In Pulaski County, 16 applications were approved for $117,235.14 in FEMA aid out of 93 referred applicants. The agency has not made a decision on 50 applications.

In Faulkner, Randolph and White counties, $2.9 million in aid has been approved for 324 of 1,051 referred applications. Most of that was approved for residents in hard-hit Faulkner County, which received $2.7 million in aid.

Eligibility requires disaster survivors to have "necessary expenses or serious needs as a result of the disaster that are not covered by insurance or any other source," according to a FEMA fact sheet. The damaged home must also be inaccessible or not livable because of the disaster.

Richey and his family have been able to live in the home since the tornado, although much of the roof was destroyed.

FEMA aid does not need to be paid back. The U.S. Small Business Administration gives loans to business and property owners affected by disaster.

As of Friday, 56.1 percent of Small Business Administration loan applicants had been approved in connection with the storm for a total of $10.9 million for 123 Arkansas residents and businesses. Just more than $800,000 of that was approved for 11 Pulaski County home loans.

In the gated community of Somerset Estates, Jerry and Carol Thompson have to rebuild their home.

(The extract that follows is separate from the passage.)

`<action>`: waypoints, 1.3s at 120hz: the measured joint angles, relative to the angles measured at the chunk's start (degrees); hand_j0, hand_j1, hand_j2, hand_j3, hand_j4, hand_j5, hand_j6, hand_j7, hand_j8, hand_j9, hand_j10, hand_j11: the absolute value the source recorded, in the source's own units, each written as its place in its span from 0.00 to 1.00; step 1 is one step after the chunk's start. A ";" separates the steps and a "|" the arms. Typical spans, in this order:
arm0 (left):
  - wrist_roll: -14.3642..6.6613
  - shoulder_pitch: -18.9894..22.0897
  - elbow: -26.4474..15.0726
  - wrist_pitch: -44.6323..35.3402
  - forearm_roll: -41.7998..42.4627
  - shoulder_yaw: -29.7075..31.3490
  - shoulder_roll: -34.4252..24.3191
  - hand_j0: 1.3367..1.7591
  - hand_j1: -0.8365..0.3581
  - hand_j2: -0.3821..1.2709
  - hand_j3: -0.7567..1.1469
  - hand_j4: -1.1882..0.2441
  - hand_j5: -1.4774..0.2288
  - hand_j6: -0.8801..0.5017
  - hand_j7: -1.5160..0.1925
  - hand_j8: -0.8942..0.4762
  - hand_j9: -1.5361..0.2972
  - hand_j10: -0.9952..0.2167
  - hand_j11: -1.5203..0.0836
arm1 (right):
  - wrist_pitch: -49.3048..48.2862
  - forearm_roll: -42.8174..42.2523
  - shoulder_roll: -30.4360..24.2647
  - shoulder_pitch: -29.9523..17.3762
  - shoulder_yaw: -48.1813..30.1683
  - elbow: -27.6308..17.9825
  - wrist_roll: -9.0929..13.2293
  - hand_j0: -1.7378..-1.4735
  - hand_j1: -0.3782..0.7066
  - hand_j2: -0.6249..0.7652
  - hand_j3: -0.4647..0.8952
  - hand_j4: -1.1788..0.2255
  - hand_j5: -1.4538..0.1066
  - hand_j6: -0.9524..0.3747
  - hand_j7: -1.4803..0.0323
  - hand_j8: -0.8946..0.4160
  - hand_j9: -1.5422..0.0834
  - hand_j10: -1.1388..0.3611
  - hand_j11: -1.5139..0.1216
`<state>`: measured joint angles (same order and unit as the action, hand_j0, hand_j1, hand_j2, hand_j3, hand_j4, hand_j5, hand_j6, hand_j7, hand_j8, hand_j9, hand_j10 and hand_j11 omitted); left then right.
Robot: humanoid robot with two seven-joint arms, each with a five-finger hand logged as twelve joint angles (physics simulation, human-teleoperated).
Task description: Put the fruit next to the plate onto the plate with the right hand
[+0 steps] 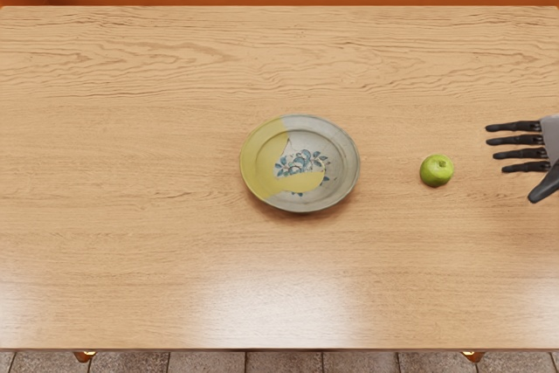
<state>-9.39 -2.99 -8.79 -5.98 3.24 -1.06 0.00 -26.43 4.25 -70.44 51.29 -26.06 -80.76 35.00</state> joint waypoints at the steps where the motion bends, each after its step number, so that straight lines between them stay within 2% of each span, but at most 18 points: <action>1: 0.01 0.00 0.00 0.00 0.00 0.00 0.00 0.76 0.99 0.23 0.40 0.83 0.86 0.63 0.88 0.65 0.83 0.82 0.94 | 0.04 -0.06 0.01 0.03 -0.01 0.03 0.00 0.30 0.03 0.45 0.34 0.84 0.93 0.72 0.98 0.68 0.95 0.76 0.93; 8: 0.01 0.00 0.00 0.00 0.00 -0.01 0.00 0.76 0.99 0.23 0.40 0.82 0.86 0.63 0.88 0.65 0.83 0.82 0.94 | 0.27 -0.76 0.19 0.47 -0.06 0.31 0.00 0.30 0.03 0.45 0.34 0.84 0.93 0.72 0.98 0.68 0.95 0.76 0.93; 16: 0.01 0.00 0.00 0.00 0.00 -0.03 0.00 0.76 0.99 0.23 0.40 0.83 0.86 0.63 0.88 0.65 0.83 0.82 0.94 | 1.40 -3.91 2.86 2.22 -0.03 1.42 0.00 0.30 0.03 0.45 0.34 0.84 0.93 0.72 0.98 0.68 0.95 0.76 0.93; 22: 0.00 0.00 0.00 0.00 0.00 -0.07 0.00 0.76 0.99 0.23 0.40 0.83 0.86 0.63 0.88 0.65 0.83 0.82 0.94 | 2.20 -9.96 4.75 3.23 -0.42 1.97 0.00 0.30 0.03 0.45 0.34 0.84 0.93 0.72 0.98 0.68 0.95 0.76 0.93; 26: 0.00 0.00 0.00 0.00 0.00 -0.14 0.00 0.76 0.99 0.23 0.40 0.82 0.86 0.63 0.88 0.65 0.83 0.82 0.94 | 2.54 -15.49 5.52 3.64 -0.75 1.35 -1.32 0.30 0.03 0.45 0.34 0.84 0.93 0.72 0.98 0.68 0.95 0.76 0.93; 39: 0.00 -0.24 0.07 0.01 0.01 -0.24 0.00 0.76 0.99 0.23 0.40 0.82 0.86 0.63 0.88 0.65 0.83 0.82 0.94 | 3.24 -33.01 4.99 2.59 -0.87 -2.83 -16.26 0.30 0.03 0.45 0.34 0.84 0.93 0.72 0.98 0.68 0.95 0.76 0.93; 48: 0.00 -0.01 0.13 0.01 0.00 -0.19 0.00 0.76 0.99 0.23 0.40 0.82 0.86 0.63 0.88 0.65 0.83 0.82 0.94 | 3.41 -40.40 6.41 0.69 -0.65 -4.10 -24.46 0.30 0.03 0.45 0.34 0.84 0.93 0.71 0.98 0.68 0.95 0.76 0.93; 54: 0.00 0.00 0.15 0.01 0.00 -0.16 0.00 0.76 0.99 0.23 0.40 0.83 0.86 0.63 0.88 0.65 0.83 0.82 0.94 | 3.64 -45.02 8.93 -0.75 -0.41 -4.03 -31.25 0.30 0.03 0.45 0.34 0.84 0.93 0.71 0.98 0.68 0.95 0.76 0.93; 56: 0.00 0.00 0.15 0.01 0.00 -0.16 0.00 0.76 0.99 0.23 0.40 0.83 0.86 0.63 0.88 0.65 0.83 0.82 0.94 | 4.13 -46.58 9.78 -1.24 -0.31 -3.94 -32.88 0.30 0.03 0.45 0.34 0.84 0.93 0.71 0.98 0.68 0.95 0.76 0.93; 58: -0.01 0.00 0.16 0.01 0.00 -0.16 0.00 0.76 0.99 0.23 0.40 0.83 0.86 0.63 0.88 0.65 0.83 0.82 0.94 | 5.22 -48.18 10.50 -1.81 -0.13 -3.88 -33.54 0.30 0.03 0.45 0.34 0.84 0.93 0.71 0.98 0.68 0.95 0.76 0.93; 70: -0.01 0.00 0.18 0.01 0.00 -0.16 0.00 0.76 0.99 0.23 0.40 0.83 0.86 0.63 0.88 0.65 0.83 0.82 0.94 | 12.90 -55.76 12.66 -5.03 1.55 -4.22 -28.44 0.30 0.03 0.45 0.34 0.84 0.93 0.71 0.98 0.68 0.95 0.76 0.93; 84: 0.00 0.00 0.21 0.01 0.00 -0.14 0.00 0.76 0.99 0.23 0.40 0.83 0.86 0.63 0.88 0.65 0.83 0.82 0.94 | 19.19 -58.94 13.42 -8.19 2.37 -4.76 -25.87 0.30 0.03 0.45 0.34 0.84 0.93 0.71 0.98 0.68 0.95 0.76 0.93; 114: 0.00 0.00 0.21 0.00 0.00 -0.13 0.00 0.76 0.99 0.23 0.40 0.83 0.86 0.63 0.88 0.65 0.83 0.82 0.94 | 24.14 -59.60 13.69 -12.85 2.34 -5.30 -24.75 0.30 0.03 0.45 0.34 0.83 0.93 0.71 0.98 0.68 0.95 0.76 0.93; 136: 0.00 0.00 0.19 0.01 0.00 -0.14 0.00 0.76 0.99 0.23 0.40 0.83 0.86 0.63 0.88 0.65 0.83 0.82 0.94 | 29.43 -57.36 15.36 -12.64 2.21 -5.00 -24.63 0.30 0.03 0.45 0.34 0.83 0.93 0.71 0.98 0.68 0.95 0.76 0.93; 156: -0.01 0.00 0.22 0.00 0.00 -0.13 0.00 0.76 0.99 0.23 0.40 0.82 0.86 0.63 0.88 0.65 0.83 0.82 0.94 | 36.35 -56.58 19.39 -12.64 2.75 -4.80 -24.62 0.30 0.03 0.45 0.34 0.83 0.93 0.71 0.97 0.67 0.94 0.75 0.92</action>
<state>-9.40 -2.99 -8.57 -5.97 3.24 -1.19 0.00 9.92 -52.33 -51.05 38.66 -23.32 -85.56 10.38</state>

Pulaski County workers took away their debris in May, and the land has been cleaned up.

But the Thompsons won't live in Somerset Estates again until next year, when they expect construction to be finished on a slightly smaller version of their 3,000-square-foot home.

So far, everything has been paid for by insurance, aside from a $10,000-plus project cleaning up the damaged woods on the Thompsons' acreage. But Jerry Thompson, 66, said he didn't have to take out a loan to finance it.

"I applied for FEMA aid, but they told me I wasn't eligible," Thompson said.

The Thompsons have been living in their cabin on Lake Nimrod, waiting for a new permanent home.

Meanwhile, the Richeys stayed in their damaged Deer Drive home all summer long. David Richey stayed busy painting, re-staining and reconstructing porches and steps. It took him 33 days to cut a 25-yard path through the rubble.

For extra income, he got another job working full-time as a commercial salesman with Terminix. Richey only does insurance on the side now, as fixing up his family's home has become a primary focus.

"It's tedious work," he said. "It's time-consuming.

"I think it's even better than it was before," he added.

As for the pile of stripped logs on his property, Richey will wait and see what he can do with it but doesn't think he can afford a contractor to get rid of all of it.

"As it stands now, there's just no way," he said.